I’ll set my cards on the table here; I am a unionist by virtue of the fact that I believe much of what Irish Protestants feared in a Home Rule or independent Ireland subsequently came to pass and that their fears were ultimately vindicated… especially once Eamon DeValera entered Government Buildings in 1932 and subsequently put north-south relations back by decades with his reckless fanaticism. That being said, and somewhat paradoxically I know, I am also of the firm belief that the best and most ideal course for Ireland as a whole a century ago would have been effective independence as a Dominion state, with a written Constitution negotiated and agreed between nationalist and unionist representatives, containing certain political and constitutional safeguards for minorities, not to mention for religious and civil liberties. A state separate from undue church influence whilst still holding to the majority values of its citizenry. A state founded on equal representation for all as voted upon by said citizenry, with no special status for any one group, and concurrently, no one group discriminated against or held as lesser citizens. A state that recognized the unavoidable historical and cultural connection with Great Britain whilst being able to forge its own path, culture, and destiny in matters foreign and domestic.

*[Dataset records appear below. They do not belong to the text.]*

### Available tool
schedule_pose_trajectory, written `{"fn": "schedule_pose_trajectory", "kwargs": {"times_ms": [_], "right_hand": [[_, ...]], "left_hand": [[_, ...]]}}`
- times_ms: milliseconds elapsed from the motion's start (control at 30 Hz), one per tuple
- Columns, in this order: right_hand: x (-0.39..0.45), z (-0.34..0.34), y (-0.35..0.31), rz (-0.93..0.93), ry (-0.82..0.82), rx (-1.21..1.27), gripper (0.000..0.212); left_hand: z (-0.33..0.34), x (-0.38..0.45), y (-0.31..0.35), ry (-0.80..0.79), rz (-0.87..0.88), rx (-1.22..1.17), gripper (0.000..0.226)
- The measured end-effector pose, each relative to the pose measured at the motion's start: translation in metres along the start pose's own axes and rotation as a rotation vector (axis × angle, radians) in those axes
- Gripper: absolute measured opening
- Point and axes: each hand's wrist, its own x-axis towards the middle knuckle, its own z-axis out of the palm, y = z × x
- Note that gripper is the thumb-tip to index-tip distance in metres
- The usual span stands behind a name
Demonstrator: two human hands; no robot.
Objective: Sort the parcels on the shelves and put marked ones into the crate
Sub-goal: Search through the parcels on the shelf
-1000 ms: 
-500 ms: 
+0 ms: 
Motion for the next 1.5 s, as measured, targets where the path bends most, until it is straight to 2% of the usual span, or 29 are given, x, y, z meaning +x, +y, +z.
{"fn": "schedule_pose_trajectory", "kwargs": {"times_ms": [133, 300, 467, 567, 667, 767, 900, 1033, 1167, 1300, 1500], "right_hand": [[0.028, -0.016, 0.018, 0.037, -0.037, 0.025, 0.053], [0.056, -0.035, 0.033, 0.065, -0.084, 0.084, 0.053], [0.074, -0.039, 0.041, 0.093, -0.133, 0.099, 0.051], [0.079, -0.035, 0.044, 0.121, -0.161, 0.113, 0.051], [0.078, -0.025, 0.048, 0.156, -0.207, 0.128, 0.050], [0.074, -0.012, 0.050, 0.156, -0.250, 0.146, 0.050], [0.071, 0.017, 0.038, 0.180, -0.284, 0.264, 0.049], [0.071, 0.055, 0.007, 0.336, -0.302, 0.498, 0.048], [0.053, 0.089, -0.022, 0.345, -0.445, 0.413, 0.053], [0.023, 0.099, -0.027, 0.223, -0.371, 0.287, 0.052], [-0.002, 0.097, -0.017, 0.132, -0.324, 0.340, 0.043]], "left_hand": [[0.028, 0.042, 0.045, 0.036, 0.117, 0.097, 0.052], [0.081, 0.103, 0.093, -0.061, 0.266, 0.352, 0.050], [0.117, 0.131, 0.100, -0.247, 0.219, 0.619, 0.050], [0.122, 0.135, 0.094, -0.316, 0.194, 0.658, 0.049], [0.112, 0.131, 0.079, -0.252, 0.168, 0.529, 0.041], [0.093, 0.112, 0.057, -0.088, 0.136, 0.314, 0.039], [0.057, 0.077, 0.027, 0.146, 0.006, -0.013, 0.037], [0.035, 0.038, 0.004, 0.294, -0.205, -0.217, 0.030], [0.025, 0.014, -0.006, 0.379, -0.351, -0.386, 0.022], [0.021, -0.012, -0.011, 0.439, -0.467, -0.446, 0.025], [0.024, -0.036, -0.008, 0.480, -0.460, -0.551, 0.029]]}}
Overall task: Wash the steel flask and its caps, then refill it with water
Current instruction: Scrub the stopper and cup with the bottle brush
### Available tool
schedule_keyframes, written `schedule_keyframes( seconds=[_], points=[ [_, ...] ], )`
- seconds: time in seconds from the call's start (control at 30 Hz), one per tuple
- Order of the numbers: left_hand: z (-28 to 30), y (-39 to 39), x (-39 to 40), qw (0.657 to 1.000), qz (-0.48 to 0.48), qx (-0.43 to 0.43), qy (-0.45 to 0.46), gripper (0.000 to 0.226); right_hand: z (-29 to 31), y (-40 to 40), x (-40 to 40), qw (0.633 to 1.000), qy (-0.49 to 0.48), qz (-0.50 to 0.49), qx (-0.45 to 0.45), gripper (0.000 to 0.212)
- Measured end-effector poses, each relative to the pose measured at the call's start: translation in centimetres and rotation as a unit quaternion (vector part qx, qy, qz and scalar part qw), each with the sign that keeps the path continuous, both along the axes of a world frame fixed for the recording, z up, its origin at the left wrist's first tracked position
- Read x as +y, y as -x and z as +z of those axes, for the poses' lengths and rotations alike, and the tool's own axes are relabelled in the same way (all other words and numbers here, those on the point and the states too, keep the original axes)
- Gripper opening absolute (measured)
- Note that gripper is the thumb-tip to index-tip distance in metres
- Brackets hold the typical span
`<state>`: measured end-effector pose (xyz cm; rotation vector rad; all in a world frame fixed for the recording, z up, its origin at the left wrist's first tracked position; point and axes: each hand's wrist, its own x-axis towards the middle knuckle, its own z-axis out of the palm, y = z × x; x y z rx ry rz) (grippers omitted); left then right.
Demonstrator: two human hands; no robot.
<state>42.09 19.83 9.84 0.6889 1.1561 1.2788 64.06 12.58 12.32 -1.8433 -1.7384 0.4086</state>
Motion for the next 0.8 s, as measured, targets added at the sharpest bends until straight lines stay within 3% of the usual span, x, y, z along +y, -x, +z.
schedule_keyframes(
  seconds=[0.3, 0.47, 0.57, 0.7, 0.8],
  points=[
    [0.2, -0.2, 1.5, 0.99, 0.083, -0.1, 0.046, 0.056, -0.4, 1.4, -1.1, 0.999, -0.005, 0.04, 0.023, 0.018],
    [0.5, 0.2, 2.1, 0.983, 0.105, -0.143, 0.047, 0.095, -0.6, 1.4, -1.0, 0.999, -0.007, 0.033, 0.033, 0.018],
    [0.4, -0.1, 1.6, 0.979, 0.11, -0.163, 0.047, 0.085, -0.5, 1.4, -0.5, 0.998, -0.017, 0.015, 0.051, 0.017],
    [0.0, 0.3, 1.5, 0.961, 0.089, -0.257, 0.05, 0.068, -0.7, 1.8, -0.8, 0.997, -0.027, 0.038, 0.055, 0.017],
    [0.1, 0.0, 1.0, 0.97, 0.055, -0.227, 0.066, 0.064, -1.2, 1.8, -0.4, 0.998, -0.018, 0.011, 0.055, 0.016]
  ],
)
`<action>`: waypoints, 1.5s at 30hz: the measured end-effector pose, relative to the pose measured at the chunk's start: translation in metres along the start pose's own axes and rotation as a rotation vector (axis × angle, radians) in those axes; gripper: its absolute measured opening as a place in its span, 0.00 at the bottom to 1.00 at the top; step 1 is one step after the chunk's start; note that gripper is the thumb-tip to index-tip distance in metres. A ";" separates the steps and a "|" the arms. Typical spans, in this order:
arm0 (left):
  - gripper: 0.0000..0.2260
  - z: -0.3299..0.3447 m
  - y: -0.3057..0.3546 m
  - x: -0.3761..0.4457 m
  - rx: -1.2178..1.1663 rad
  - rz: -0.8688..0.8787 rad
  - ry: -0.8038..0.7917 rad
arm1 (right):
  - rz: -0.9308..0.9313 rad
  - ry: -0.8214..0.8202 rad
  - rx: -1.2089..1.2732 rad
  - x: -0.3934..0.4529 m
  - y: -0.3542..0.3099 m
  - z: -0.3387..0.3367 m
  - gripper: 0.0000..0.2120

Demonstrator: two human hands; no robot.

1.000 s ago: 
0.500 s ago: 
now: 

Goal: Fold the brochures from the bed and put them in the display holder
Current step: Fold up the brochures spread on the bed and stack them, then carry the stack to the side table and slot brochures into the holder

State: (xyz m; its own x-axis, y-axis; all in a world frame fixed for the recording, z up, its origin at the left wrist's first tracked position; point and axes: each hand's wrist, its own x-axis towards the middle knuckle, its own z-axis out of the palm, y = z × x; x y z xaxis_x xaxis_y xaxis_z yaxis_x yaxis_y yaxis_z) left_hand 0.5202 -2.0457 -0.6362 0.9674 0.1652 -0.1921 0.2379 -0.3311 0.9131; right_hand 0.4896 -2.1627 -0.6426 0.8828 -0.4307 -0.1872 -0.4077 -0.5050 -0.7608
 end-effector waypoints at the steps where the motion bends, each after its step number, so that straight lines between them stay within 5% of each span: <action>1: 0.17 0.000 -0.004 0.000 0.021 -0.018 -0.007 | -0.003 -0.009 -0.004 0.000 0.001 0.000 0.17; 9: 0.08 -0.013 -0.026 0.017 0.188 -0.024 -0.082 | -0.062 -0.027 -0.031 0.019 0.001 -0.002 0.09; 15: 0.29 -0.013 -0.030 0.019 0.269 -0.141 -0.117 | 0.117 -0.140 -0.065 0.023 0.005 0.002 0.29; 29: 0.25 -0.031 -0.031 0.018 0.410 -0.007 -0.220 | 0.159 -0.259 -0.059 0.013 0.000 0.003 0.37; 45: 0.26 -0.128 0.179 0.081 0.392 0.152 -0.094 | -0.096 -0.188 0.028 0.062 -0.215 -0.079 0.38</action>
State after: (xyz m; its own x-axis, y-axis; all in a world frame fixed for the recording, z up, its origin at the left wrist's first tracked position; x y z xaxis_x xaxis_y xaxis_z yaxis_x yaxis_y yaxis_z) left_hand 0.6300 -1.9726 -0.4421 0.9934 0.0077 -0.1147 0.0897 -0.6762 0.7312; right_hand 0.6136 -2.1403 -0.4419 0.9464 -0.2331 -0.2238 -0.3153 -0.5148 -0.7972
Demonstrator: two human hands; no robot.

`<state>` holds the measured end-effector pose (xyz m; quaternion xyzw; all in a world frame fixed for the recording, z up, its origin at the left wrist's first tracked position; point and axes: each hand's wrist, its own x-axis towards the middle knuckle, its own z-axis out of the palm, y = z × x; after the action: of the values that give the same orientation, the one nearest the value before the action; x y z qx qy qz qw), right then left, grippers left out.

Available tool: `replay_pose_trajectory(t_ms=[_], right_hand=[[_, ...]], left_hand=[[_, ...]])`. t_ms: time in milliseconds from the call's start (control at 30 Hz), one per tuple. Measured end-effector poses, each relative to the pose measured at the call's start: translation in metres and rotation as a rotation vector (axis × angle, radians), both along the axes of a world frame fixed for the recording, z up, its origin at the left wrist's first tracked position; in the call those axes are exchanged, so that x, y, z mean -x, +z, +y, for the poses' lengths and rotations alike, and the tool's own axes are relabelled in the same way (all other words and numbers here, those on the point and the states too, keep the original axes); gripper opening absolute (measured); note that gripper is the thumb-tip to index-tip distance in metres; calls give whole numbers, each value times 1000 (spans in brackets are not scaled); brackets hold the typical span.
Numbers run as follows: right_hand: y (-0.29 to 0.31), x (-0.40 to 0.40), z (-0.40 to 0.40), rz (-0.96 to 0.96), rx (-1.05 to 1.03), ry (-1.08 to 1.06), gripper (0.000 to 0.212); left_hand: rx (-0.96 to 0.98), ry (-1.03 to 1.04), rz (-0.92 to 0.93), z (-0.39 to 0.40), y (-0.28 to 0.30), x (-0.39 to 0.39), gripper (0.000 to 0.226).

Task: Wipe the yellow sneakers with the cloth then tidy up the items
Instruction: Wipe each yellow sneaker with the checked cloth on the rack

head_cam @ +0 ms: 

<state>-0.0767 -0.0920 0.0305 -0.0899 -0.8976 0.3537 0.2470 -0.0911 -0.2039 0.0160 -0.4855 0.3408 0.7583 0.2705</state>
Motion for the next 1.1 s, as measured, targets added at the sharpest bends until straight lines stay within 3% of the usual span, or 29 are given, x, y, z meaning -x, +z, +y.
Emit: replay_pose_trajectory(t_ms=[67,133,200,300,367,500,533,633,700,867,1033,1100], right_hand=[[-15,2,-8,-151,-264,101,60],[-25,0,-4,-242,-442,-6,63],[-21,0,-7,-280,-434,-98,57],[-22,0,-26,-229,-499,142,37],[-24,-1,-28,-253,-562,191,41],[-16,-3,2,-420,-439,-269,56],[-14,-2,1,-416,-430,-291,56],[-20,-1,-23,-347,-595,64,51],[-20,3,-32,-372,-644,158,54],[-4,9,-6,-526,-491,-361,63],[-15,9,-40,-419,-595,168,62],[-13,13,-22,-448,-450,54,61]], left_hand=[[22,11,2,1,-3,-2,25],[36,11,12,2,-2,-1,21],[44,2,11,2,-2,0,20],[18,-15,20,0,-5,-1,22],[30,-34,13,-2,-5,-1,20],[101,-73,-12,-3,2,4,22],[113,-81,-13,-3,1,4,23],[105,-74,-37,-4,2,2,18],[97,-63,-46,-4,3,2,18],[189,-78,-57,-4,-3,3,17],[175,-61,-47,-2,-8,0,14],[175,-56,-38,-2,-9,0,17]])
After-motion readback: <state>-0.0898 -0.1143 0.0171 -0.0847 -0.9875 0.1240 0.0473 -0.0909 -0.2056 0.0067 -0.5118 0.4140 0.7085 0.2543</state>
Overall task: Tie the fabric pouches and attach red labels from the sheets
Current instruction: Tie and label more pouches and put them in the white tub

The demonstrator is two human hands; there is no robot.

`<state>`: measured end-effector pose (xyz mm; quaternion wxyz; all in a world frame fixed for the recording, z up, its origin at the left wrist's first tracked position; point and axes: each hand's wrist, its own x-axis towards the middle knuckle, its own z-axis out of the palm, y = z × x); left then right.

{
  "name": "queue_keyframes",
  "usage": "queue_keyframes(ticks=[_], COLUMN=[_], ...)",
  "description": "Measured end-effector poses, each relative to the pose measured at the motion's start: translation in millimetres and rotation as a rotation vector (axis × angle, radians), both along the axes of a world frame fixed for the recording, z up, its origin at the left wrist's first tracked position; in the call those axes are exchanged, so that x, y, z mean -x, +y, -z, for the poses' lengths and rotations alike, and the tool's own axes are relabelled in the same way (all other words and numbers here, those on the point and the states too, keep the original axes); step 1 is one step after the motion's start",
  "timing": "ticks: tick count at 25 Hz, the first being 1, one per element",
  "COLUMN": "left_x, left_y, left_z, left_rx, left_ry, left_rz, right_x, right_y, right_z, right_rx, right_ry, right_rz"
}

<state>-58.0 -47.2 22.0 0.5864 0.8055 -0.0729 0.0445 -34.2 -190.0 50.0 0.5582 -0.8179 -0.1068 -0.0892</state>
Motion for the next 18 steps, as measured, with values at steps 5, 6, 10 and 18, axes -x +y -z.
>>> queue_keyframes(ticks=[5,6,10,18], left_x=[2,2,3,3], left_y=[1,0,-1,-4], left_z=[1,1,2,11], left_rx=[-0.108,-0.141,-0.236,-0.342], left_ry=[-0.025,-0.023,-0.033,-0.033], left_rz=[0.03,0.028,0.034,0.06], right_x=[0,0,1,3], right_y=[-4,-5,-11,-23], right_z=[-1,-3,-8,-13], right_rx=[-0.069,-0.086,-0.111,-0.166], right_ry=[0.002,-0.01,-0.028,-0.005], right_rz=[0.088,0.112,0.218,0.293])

I would gladly have joined such a state if alive in 1922, and played as constructive a role as I could therein. Furthermore, and at least in theory, Irish Protestants would and could have flourished in such a state; free from Westminster betrayals, interference, and ignorance of all things Oirish; with the northern heavy industries, agriculture, and economy not cut off from its immediate neighbours (and Dublin financial institutions) and able to thrive; not to mention comprising, as Irish Protestants were at the time, around 26% of the population, equating to 44 seats in a hypothetical 180-seat lower chamber of parliament (using the Government of Ireland Act 1920 boundaries as a reference point). In such a scenario, and in a legislature elected on PR, we would not have been a “powerless minority” as unionist propaganda asserted during the Home Rule crisis… quite the opposite, in fact.

However, such an alternative course of history was (lamentably) never an option in 1921-22, certainly not for northern unionists in the high age of imperialism and empire, rightly or wrongly. To put their lives, livelihoods, and liberty in the hands of a culchie and Catholic majority (as many would have seen it) would have been an idea too radical, too extreme, an abrogation of their supposed ‘birthright’ of British citizenship, a war against not only the British Crown but the crown rights of Christ Himself (and that is not my words but of actual unionist sentiments expressed at the time). But, an ideally correct albeit completely unrealistic idea is still a correct one, even if its chances of being implemented are slim to non-existent. And that is my opinion regarding the history of our island a century ago… so I guess you could say I’m something of a ‘Free Stater’, I’ve been called as much by my (ardently unionist) family in the past, and it’s a term I’ll happily accept, nae problem!

It’s the Free State that we, ultimately, should look back to in order to look forward for, should a border poll ever be called and the pro-Union side finds itself on the losing side. I don’t believe either scenario is going to happen anytime soon, certainly not in this decade, but it’s still an interesting topic ripe for debate and discussion, and unionists shouldn’t be afraid to engage in it, I’m certainly not!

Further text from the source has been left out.